He grins. “Damn right you do.”
I walk out of that warehouse lighter than I should be.
But sharper, too.
I’ve got what we need now.
And for the first time in years, I don’t feel like just a chef.
I feel like a weapon.
When I get back to the safehouse, my blood chill in my veins.
The door’s open.
Not busted, not pried. Just... ajar. Swinging slightly on a crooked hinge like it’s forgotten how to close without her hand guiding it. My pulse spikes. Every instinct I ever buried under chef whites and spice dust screamstrap,wrong,too quiet.
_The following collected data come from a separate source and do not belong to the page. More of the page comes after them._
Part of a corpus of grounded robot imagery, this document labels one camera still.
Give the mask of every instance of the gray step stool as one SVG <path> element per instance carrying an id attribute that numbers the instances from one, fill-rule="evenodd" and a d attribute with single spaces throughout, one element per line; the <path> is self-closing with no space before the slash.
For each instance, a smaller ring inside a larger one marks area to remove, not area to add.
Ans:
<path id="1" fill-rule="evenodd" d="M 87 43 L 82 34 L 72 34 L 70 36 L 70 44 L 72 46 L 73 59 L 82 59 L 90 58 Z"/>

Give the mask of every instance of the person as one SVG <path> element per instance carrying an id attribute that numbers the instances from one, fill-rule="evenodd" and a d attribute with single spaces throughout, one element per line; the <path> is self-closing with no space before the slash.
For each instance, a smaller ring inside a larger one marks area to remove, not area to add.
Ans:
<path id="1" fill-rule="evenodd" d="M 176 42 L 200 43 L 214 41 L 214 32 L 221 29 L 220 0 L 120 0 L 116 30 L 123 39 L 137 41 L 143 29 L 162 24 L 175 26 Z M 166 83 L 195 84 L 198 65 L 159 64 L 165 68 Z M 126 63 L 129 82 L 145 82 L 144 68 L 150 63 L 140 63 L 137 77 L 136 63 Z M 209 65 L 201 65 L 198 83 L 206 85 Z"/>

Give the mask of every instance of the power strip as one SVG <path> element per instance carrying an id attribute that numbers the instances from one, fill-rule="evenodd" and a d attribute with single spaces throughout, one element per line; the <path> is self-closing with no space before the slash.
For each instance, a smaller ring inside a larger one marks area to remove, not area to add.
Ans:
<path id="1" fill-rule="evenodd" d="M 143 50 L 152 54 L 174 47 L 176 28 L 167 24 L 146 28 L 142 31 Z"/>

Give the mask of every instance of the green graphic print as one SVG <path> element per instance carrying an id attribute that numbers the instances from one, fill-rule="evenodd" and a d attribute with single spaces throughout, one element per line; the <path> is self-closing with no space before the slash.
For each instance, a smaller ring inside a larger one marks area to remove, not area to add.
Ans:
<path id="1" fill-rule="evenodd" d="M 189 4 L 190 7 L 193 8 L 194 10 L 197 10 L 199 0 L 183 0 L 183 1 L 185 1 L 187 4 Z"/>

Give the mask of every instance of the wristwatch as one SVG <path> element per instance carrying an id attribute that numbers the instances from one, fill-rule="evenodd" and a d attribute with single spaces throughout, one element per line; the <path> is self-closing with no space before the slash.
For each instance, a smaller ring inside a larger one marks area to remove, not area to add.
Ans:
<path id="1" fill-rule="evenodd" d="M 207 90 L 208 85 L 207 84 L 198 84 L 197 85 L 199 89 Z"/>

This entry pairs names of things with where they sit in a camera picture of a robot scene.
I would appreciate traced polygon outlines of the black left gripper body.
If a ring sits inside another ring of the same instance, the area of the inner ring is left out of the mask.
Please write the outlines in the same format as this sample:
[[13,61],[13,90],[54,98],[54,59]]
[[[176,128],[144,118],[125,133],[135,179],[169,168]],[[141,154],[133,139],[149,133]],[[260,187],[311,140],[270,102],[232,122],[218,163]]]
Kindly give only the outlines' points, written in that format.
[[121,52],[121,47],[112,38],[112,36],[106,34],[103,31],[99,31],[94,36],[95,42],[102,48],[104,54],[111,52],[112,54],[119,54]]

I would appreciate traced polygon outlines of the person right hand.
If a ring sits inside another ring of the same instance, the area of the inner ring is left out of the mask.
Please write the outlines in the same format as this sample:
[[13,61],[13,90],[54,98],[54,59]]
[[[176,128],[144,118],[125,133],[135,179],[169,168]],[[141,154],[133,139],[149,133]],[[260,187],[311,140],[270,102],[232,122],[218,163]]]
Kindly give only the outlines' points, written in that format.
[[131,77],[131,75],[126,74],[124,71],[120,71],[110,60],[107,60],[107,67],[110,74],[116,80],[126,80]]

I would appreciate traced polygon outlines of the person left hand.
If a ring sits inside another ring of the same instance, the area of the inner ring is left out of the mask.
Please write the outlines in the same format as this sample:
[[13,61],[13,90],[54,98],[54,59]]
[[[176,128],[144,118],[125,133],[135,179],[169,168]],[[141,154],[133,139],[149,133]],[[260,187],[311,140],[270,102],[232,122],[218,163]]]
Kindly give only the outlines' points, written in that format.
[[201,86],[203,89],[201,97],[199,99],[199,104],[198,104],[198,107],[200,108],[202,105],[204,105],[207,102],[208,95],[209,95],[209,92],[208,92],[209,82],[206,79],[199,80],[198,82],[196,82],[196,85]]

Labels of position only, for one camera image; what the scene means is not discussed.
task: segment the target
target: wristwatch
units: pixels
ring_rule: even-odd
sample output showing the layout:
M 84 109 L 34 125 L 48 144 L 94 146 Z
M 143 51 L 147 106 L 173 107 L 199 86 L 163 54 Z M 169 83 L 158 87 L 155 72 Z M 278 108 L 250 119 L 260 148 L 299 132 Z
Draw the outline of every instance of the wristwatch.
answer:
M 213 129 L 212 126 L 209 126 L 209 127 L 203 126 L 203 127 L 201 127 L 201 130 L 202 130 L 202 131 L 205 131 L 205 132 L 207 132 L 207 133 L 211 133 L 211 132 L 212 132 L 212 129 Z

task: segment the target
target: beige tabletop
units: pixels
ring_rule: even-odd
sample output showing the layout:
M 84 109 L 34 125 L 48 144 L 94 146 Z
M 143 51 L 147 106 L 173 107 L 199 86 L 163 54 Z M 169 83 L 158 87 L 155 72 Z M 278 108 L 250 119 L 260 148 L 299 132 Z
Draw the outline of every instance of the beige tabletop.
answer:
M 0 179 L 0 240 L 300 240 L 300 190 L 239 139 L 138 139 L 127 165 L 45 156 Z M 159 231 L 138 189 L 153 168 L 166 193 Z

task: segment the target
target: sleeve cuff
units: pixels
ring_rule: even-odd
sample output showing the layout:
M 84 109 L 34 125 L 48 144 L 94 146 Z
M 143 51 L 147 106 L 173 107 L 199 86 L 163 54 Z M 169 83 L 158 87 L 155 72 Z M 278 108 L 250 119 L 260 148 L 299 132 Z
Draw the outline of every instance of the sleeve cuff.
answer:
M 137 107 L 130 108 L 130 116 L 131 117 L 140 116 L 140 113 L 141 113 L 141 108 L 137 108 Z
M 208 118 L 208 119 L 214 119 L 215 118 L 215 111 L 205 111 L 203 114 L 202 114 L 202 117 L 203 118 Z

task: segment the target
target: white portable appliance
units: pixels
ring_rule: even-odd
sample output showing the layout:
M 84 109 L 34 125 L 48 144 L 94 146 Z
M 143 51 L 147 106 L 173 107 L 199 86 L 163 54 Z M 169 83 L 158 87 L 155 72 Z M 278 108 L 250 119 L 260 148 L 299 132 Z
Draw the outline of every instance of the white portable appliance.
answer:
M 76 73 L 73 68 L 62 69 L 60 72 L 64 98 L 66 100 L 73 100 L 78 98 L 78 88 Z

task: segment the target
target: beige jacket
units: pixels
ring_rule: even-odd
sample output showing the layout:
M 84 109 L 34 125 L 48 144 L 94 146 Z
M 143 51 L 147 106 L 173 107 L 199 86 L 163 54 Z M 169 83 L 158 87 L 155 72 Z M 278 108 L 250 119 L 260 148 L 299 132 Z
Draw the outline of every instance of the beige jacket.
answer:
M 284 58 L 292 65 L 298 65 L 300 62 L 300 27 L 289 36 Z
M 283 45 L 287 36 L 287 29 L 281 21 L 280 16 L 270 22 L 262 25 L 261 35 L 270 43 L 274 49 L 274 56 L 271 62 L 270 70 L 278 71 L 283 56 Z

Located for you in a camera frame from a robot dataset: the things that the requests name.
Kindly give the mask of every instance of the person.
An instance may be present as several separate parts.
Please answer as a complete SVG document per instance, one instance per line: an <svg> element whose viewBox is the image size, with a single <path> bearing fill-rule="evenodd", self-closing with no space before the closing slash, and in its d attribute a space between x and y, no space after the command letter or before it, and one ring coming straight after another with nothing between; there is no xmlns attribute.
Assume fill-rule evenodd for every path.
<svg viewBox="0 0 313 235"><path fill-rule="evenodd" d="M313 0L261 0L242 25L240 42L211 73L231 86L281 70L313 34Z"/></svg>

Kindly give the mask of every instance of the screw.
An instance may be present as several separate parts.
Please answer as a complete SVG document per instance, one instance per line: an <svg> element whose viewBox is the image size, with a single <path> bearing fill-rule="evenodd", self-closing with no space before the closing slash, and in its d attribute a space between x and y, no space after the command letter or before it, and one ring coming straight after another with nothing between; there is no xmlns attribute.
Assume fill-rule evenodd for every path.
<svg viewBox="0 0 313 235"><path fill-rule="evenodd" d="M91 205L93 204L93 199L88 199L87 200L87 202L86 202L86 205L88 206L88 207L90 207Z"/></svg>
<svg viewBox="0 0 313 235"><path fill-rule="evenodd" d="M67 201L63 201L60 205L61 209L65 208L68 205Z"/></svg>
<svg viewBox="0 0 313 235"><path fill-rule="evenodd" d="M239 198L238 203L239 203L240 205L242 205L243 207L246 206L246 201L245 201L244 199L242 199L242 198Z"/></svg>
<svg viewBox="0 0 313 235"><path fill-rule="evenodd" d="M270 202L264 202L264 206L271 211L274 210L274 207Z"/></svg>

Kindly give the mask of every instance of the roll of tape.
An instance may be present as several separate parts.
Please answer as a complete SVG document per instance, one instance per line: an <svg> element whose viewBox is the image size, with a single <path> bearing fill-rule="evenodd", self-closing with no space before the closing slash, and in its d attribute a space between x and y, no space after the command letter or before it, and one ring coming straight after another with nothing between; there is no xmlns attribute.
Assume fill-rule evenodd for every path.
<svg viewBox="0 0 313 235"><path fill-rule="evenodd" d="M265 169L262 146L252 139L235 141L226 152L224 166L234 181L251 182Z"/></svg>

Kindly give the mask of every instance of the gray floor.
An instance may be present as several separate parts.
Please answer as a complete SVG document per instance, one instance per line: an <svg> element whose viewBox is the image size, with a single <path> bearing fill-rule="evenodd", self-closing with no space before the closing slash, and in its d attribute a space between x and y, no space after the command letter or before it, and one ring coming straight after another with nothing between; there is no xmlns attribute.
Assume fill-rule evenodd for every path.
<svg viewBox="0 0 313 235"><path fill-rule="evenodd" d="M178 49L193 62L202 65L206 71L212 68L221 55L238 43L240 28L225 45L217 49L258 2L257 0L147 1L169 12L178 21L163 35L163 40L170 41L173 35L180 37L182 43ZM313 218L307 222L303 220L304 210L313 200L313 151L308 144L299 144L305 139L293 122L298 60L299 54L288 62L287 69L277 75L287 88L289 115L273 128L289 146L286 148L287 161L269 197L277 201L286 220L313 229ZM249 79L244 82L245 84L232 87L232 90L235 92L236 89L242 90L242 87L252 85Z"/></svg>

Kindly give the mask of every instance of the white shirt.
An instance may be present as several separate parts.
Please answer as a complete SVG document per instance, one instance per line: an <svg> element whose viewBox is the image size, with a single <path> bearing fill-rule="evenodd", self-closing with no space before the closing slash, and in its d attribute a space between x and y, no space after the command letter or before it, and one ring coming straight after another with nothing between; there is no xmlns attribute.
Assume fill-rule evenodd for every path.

I’m inside before I realize I’ve drawn my knife. The good one. The one with the handle worn smooth by years of dicing roots and slashing throats. The safehouse smells like cold air and burnt caf. But not blood. No blood.
That’s something.
Still, my eyes flick across the room, counting. The mess on the counter’s undisturbed. The datapads are gone. The backup drive? Missing. Good. She took the important stuff.
My boot scuffs something.
A note.
No—my pad. Flipped face-up on the floor, blinking with a single message.
“Relocated. I’m safe. But they’re moving faster.”
I read it twice. A third time. Like if I stare hard enough I’ll conjure her breath on my neck, the way her voice curls around my ribs when she’s close. But all I get is static. Cold silence.
The air tastes wrong.
She’s gone.
And I wasn’t here.
I sink down hard on the edge of the table, my body heavy like it's just remembered how old the war made me. My hand curls around the hilt of the blade until my knuckles ache.
She’s smart. Smarter than I ever was. If she says she’s safe, she means it.
But safe’s a temporary thing in this city.
Especially when you’re carrying the kind of truth that gets folks disappeared.
I scrub a hand down my face, the stubble catching on my fingers. I hate this. This sitting. This waiting. I’ve lived through fire, through siege. I’ve seen cities collapse under orbital barrage. But nothing shakes me like not knowing where Kristi is.
Because I’ve had enough loss to last a lifetime.
And I sure as hell ain’t burying her.
I stand.
The drawer creaks as I open it. Inside, my kit—culinary and otherwise. I run my fingers over the blades. Some stained, some shining. I pull out the twin crescent knives, the ones forged with folded steel and embedded microfilament. My hands move with muscle memory, checking their balance, testing the edges.
Then I roll them in their cloth, tuck them against my back, and grab the whetstone.